A minha intenção é sómente pôr de sobreaviso o leitor, para se não deixar involuntariamente seduzir pelo apparato conjectural da versão romantizada.
Muito longe leva a phantasia quando se pretende a todo o transe defender uma these, acariciada pelo amor proprio de auctor!
Conheci pessoalmente Luciano Cordeiro. Tinha um excellente caracter. Era um trabalhador bem intencionado, um investigador a quem se devem muitos trabalhos de merecimento.
Mas não só litterariamente carecia de uma penna attica que tornasse menos pesada a sua prosa, e mais elegante a sua erudição, como tambem nos seus juizos era arrastado por violencia tão intransigente no apresentar das affirmações, que chegava a attingir a bôa memoria de algumas figuras femininas e a auctoridade de alguns historiadores.

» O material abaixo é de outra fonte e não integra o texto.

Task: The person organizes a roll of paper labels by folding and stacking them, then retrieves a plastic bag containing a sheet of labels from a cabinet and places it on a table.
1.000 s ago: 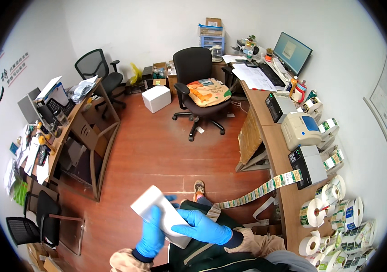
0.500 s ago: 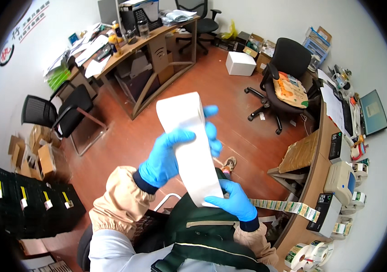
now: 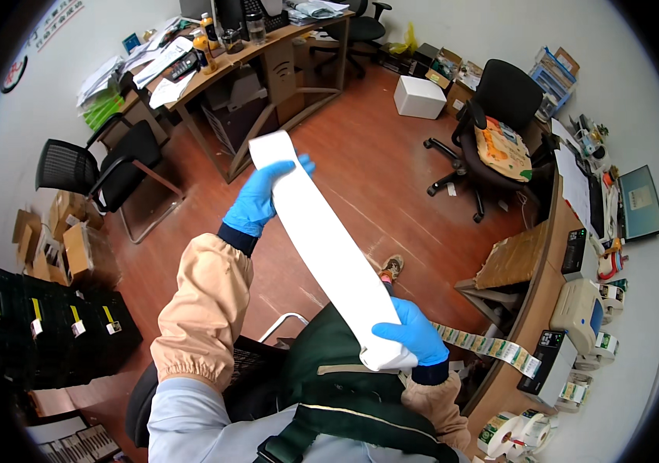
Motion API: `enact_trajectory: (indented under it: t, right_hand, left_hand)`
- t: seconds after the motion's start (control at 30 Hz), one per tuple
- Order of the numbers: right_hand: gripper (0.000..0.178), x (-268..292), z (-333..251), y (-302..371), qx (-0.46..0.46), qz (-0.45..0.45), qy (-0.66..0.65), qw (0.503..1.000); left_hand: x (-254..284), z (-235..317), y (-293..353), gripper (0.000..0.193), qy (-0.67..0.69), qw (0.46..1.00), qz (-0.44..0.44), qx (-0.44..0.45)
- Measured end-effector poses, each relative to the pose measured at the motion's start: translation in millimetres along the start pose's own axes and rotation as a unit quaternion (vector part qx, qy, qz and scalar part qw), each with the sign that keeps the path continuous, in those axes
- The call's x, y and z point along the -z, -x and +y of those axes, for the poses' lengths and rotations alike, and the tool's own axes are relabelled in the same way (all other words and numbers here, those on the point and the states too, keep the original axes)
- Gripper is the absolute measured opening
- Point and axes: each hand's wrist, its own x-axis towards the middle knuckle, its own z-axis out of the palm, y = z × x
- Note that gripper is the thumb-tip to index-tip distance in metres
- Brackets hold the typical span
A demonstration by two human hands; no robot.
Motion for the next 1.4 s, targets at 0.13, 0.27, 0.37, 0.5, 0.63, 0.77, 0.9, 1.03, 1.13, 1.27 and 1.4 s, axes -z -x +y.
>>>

Já na obra intitulada: Senhora Duqueza, pretendendo, aliás com bom designio, descarregar a memoria do Duque, desnuda indirectamente o coração de D. Leonor, e entra tambem a accusar D. Antonio Caetano de Sousa e outros genealogistas.
Menoscaba-lhes a probidade profissional e alcunha-os de falsarios, sem outro motivo senão o do auctor da Historia Genealogica, e os outros escriptores, não favorecêrem a sua these.
Aqui o caso é identico. Arrastado pela ideia de rectificar episodios historicos, excedeu a méta, e atropellou os obstaculos que encontrava.
Os documentos a que nos referimos, embora valiosos e interessantes, não têem o pezo que lhes attribue, nem d’elles se podem extrahir as conclusões de alcance historico que n’elles deseja encontrar.
Começa por dar a duas palavras alli empregadas o seu significado actual que differe do que então ellas tinham.
Honra—Escandalo. Não possuiam estes vocabulos, no seculo XVI o sentido que agora se lhes liga e com que Luciano Cordeiro interpreta os periodos da carta de D. Manoel.